(SOURCE DATA begins)

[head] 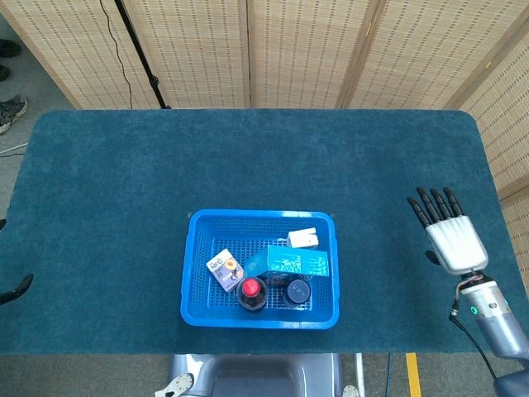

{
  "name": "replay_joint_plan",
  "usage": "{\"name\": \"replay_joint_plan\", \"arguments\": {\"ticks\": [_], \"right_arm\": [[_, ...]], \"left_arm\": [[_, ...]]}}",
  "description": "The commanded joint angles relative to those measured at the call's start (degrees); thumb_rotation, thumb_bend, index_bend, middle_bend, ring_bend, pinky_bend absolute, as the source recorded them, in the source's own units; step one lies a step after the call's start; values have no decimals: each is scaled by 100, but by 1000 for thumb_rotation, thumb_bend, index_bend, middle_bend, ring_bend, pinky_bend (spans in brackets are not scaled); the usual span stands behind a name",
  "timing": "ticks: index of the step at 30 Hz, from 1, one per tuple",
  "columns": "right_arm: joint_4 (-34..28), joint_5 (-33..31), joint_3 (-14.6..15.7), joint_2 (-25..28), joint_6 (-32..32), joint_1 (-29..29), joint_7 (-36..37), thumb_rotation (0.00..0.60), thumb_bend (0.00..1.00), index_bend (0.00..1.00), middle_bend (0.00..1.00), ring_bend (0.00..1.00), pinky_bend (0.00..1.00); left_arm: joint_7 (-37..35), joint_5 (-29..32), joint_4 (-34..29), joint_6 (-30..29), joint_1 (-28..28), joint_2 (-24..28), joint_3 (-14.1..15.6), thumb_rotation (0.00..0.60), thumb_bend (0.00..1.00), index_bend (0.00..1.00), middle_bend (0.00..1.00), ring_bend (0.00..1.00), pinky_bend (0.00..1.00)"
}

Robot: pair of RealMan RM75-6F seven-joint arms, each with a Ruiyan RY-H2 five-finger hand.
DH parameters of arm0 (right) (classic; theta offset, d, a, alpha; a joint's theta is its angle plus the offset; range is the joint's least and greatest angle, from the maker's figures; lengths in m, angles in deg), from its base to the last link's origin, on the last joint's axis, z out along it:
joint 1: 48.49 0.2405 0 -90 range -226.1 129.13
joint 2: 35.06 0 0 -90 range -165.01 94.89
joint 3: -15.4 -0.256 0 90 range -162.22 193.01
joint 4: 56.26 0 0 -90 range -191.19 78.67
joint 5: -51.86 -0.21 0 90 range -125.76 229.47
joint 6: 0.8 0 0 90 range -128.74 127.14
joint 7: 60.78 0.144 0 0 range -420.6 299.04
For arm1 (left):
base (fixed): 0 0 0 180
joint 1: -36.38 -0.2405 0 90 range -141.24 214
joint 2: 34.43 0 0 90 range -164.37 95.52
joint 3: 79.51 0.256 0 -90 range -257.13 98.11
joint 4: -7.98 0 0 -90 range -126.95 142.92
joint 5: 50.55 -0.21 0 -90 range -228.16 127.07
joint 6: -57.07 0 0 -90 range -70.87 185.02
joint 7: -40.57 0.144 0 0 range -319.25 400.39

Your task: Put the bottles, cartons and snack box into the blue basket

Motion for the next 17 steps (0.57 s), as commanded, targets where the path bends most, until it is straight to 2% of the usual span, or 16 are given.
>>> {"name": "replay_joint_plan", "arguments": {"ticks": [1, 7, 17], "right_arm": [[282, 68, 143, -223, 405, -471, 267, 600, 0, 5, 0, 0, 0], [141, 209, 152, -422, 957, -1010, 518, 600, 0, 0, 0, 0, 0], [-156, 443, 63, -319, 940, -1148, 385, 600, 0, 0, 0, 0, 0]], "left_arm": [[86, -83, 83, -98, -58, -115, 36, 600, 231, 0, 0, 0, 0], [479, -130, 149, -171, -73, -270, 47, 600, 231, 0, 0, 0, 0], [598, -166, 92, -135, -97, -297, 79, 600, 231, 0, 0, 0, 0]]}}
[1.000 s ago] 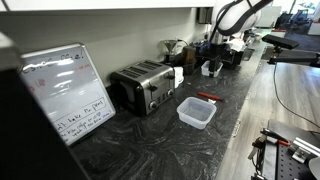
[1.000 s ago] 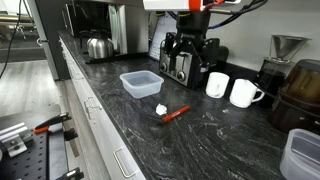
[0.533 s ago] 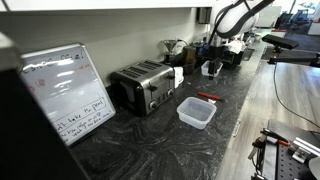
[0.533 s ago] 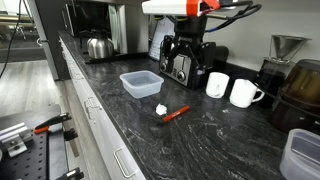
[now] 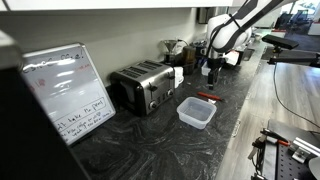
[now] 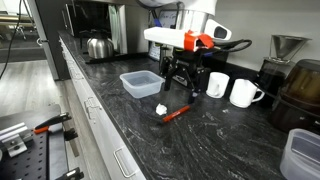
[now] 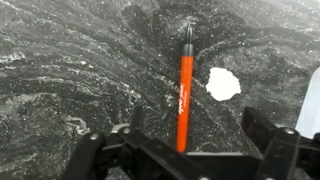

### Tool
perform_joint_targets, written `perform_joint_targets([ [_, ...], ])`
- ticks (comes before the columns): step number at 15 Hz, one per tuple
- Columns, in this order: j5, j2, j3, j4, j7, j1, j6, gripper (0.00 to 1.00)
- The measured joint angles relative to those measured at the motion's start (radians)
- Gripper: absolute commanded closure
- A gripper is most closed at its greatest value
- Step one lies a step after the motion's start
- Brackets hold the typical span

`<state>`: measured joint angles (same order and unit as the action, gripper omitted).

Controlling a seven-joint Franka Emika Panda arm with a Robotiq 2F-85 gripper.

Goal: Pick the pen and place it in the bowl on the right, slide the bowl on the left to the right and then move the white cup to the left

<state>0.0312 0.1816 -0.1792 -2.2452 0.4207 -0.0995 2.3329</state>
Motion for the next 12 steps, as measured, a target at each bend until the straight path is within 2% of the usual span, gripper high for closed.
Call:
perform_joint_targets([
  [12, -0.002, 0.159, 0.042, 0.032, -0.002, -0.049, 0.122, 0.0],
])
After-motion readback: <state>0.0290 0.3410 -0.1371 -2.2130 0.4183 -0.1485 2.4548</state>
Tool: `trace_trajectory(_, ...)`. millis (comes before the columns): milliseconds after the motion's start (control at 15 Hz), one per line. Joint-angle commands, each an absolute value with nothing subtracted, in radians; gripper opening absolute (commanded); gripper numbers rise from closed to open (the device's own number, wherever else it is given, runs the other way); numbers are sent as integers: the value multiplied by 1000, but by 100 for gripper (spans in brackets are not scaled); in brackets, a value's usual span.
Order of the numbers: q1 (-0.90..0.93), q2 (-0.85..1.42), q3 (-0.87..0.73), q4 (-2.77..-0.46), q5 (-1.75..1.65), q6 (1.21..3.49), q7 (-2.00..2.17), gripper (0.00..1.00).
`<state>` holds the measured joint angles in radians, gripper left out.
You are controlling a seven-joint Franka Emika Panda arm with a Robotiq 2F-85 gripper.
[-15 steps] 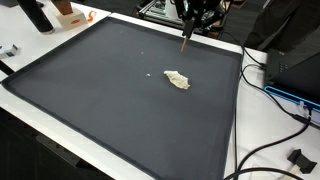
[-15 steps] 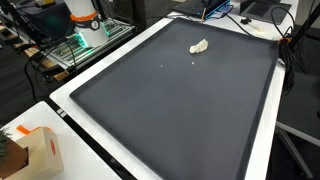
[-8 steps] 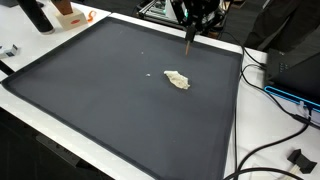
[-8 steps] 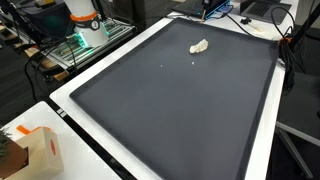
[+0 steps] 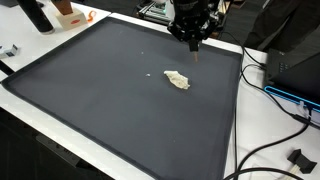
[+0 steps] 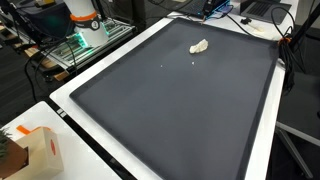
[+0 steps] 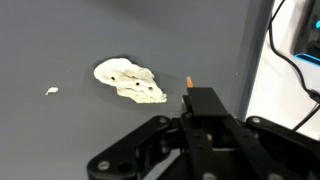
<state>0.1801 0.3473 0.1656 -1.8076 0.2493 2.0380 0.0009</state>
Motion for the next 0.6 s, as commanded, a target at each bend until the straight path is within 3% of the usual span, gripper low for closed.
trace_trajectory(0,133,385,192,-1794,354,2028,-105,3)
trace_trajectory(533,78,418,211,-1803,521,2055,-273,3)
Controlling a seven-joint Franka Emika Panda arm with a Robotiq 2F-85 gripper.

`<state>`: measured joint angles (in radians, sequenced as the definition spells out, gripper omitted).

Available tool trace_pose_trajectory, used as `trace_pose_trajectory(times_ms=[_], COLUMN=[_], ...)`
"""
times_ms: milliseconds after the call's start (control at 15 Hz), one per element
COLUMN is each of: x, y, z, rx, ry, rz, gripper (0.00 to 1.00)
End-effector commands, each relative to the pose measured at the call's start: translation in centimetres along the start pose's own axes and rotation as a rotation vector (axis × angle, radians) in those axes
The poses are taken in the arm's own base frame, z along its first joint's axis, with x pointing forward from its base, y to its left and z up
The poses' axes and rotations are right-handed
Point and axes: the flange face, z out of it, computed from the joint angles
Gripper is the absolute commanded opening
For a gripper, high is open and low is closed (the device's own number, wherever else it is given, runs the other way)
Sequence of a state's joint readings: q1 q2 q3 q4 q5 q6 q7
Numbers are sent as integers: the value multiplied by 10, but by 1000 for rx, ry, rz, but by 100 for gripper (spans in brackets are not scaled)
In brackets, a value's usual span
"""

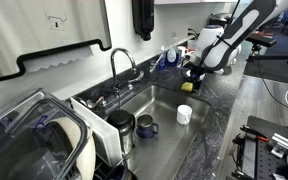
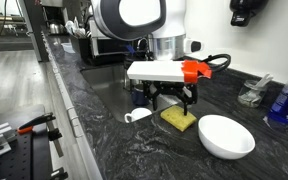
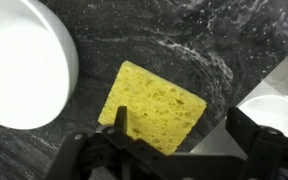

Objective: Put the sponge in the bowl

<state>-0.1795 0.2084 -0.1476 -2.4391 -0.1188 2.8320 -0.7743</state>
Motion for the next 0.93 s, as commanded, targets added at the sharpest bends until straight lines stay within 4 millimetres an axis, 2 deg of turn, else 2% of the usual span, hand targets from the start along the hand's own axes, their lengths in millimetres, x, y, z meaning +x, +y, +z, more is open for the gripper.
trace_pose_trajectory(times_ms=[0, 133, 200, 267, 867], x=[-2, -3, -3, -3, -5], y=[1, -1, -2, -1, 0], z=[7, 9, 10, 10, 8], rx=[-14, -17, -19, -22, -38], ry=[-9, -14, -15, -15, -18], rz=[4, 2, 5, 8, 23], gripper=[100, 99, 75, 74, 12])
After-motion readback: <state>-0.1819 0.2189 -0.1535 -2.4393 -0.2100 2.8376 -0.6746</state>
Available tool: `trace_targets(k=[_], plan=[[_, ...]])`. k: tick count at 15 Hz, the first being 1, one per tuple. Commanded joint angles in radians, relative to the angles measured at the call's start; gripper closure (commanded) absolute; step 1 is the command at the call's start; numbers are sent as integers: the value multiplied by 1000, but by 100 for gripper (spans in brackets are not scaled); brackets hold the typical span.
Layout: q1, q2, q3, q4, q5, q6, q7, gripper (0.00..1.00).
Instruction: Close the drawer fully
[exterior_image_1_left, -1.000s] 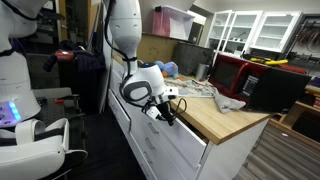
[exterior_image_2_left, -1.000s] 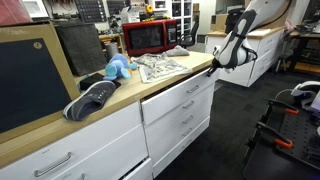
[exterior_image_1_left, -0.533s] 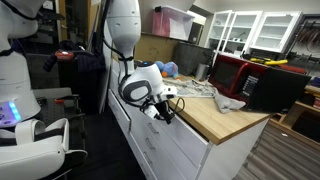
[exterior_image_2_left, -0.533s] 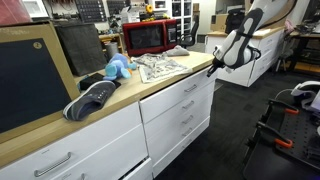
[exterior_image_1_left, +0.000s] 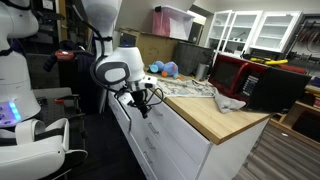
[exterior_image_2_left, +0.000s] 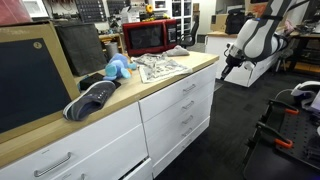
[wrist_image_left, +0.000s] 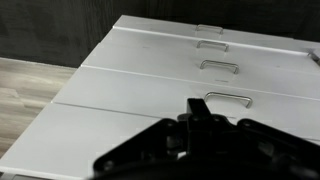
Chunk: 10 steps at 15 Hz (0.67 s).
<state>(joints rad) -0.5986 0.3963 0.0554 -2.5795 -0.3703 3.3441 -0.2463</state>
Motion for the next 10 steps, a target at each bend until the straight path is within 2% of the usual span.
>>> trace_targets(k=[1,3,6,7,10], plan=[[-8,-251,68,-148,29,-209,77,100],[-15,-356,146,-176,85,-349,124,100],[23,-488,236,-164,264,-550,125,100],[192,-530,105,-149,316,-620,130,100],[323,-643,40,-117,286,-803,234,100]])
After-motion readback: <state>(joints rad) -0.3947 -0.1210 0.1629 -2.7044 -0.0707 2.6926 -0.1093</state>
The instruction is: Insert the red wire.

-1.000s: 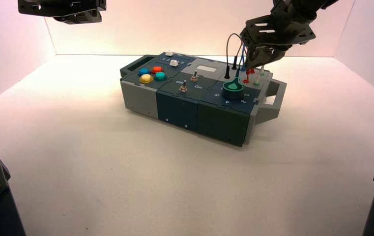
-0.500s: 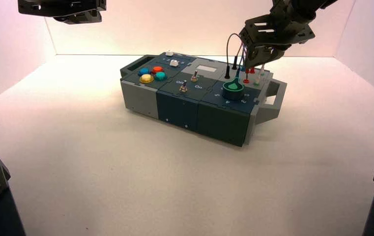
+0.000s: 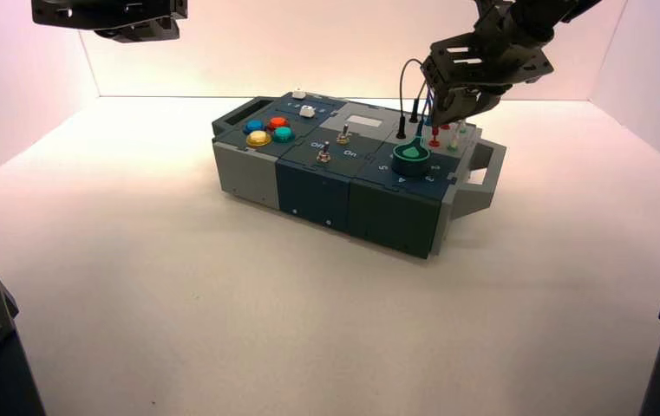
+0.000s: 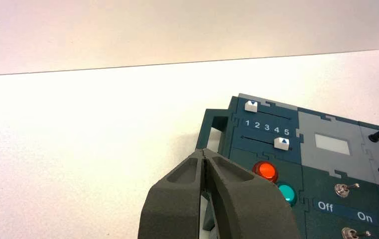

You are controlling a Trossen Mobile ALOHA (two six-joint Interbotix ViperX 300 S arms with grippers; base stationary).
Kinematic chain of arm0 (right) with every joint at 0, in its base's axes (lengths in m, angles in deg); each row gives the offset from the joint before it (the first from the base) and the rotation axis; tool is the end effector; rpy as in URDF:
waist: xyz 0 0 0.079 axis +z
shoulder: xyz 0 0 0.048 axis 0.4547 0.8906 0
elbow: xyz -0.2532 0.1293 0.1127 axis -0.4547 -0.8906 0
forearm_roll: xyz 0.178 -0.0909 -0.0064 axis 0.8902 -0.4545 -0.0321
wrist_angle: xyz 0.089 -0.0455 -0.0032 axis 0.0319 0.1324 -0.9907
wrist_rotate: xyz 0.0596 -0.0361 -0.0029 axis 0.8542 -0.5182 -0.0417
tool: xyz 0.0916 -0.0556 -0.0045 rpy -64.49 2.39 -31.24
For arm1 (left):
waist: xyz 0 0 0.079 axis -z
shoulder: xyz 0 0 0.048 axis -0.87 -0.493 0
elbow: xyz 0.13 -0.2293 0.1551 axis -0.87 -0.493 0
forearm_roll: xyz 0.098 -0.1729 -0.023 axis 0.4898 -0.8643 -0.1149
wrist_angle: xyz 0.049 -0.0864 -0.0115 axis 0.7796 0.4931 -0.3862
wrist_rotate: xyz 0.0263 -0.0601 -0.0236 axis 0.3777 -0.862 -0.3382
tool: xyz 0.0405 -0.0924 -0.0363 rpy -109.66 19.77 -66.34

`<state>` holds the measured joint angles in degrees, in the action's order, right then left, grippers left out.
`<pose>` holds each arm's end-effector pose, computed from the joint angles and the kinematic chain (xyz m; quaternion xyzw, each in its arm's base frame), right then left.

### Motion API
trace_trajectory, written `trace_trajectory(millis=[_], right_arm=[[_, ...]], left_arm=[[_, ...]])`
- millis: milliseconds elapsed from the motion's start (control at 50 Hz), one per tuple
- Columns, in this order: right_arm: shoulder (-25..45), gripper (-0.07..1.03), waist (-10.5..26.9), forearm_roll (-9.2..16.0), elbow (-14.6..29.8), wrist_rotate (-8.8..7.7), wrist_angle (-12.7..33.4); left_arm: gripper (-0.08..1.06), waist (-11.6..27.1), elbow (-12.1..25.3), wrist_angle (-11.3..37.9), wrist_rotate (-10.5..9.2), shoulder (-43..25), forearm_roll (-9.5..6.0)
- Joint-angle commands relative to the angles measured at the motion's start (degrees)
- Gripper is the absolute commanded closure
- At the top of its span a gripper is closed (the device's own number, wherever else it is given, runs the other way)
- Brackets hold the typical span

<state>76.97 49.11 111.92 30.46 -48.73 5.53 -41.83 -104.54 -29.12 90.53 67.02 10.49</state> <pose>0.3109 0.1420 0.0575 -0.0827 0.4680 0.2103 0.8544 0.3149 -0.0958 0.1338 -0.0093 0.2589 -0.1149 0.9590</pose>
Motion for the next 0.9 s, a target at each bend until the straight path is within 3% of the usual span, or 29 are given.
trace_trajectory(millis=[20,360,660,900], right_arm=[[-0.26,0.99,0.00,-0.09,0.97,-0.18,1.05],[0.18,0.99,-0.26,-0.70,2.20,-0.18,5.54],[5.98,0.98,-0.26,-2.02,5.80,-0.09,11.25],[5.36,0.98,-0.26,-2.02,5.80,0.26,9.76]], left_arm=[[1.01,0.26,1.49,-0.53,-0.09,0.53,0.00],[1.01,0.18,1.49,-0.53,-0.09,0.44,0.00],[1.01,0.18,1.49,-0.53,-0.09,0.44,0.00],[1.01,0.26,1.49,-0.53,0.00,0.35,0.00]])
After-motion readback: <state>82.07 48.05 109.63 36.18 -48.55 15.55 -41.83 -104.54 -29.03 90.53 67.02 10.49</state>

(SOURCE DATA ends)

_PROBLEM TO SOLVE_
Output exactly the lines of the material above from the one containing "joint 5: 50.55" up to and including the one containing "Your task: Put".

_ANSWER TO THIS TASK_
joint 5: 50.55 -0.21 0 -90 range -228.16 127.07
joint 6: -57.07 0 0 -90 range -70.87 185.02
joint 7: -40.57 0.144 0 0 range -319.25 400.39

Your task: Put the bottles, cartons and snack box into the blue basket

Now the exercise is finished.